Women are barely studied when it comes to brain injury, which means that many domestic violence victims are suffering from long-term brain-injury symptoms and rarely ever get diagnosed.
Did you know that WNBA teams are not allowed to charter flights or go on team trips beyond a certain expense level, because there’s a ceiling on how much money they are allowed to spend on players that’s far, far lower than the NBA? Women are literally all flying commercial while 25-year old NBA player Devin Booker has a vintage car collection and a James Turrell.
~Discord Pick of the Week: Here’s why you don’t squat in running shoes: they’re not only unstable, but you’re crushing those delicate little foam soles! Get Converse or similar. ~
I hope all these girls come to regret being in this photo.

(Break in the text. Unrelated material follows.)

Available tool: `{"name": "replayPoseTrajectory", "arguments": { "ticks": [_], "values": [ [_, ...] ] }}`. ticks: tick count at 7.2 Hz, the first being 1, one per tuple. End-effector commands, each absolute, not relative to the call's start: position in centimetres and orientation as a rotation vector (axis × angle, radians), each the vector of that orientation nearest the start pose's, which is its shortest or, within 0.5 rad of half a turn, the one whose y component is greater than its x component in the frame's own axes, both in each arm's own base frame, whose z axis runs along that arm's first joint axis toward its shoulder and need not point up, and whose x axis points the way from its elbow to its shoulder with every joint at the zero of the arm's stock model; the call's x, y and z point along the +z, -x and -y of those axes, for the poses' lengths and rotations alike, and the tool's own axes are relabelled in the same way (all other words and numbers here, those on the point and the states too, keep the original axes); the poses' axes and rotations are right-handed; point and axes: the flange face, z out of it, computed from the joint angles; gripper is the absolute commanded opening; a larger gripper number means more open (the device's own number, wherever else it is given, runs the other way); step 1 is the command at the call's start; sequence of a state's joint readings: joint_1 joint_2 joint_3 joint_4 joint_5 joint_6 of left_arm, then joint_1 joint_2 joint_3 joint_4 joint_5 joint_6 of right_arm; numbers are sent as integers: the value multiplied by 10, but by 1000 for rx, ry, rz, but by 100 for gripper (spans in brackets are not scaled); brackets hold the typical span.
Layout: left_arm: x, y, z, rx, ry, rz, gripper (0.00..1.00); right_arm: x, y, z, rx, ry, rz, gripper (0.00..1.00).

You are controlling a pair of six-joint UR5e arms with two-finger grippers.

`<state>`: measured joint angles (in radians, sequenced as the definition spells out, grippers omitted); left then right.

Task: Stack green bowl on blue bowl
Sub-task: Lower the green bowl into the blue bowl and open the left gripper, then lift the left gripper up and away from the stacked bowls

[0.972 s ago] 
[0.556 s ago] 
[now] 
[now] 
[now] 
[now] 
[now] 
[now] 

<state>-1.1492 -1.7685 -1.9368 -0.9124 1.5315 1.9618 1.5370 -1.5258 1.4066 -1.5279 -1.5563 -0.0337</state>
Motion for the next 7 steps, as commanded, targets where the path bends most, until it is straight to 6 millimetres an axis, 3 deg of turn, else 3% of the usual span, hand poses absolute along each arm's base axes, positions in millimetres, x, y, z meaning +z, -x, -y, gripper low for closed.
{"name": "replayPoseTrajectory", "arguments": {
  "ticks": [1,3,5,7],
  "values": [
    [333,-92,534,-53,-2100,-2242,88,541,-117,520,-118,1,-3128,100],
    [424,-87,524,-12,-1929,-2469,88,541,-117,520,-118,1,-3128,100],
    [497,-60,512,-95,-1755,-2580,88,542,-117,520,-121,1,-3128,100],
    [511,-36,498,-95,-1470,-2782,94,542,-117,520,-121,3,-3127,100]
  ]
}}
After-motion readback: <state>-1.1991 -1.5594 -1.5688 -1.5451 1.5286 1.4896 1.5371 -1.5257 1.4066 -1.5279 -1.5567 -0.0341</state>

This is no way to be human. I’ve been noticing more over the last couple years how much slower time moves without screens, and then by extension, how hard the screens work to keep me from noticing that. I do truly love the internet so much and would never wish it away, but I’ve really tried to be increasingly deliberate about when I’m getting something out of content consumption and when I’m feeling undue pressure to weigh in on Poppy Corby-Teuch is Vinda. Therefore, I do recommend the forest-bath.
I’ve been remiss in watching the last two seasons of Insecure, and binged them all this past weekend. Man; what a monumental show. The writing is simply next-level. It’s wild to feel yourself growing right alongside TV characters, and I imagine this is how people felt at the time about Sex and the City. I feel similarly about You’re the Worst. Both are going to be infinite periodic rewatches for me.
Strong endorse: systematic underachieving. Work will never love you back!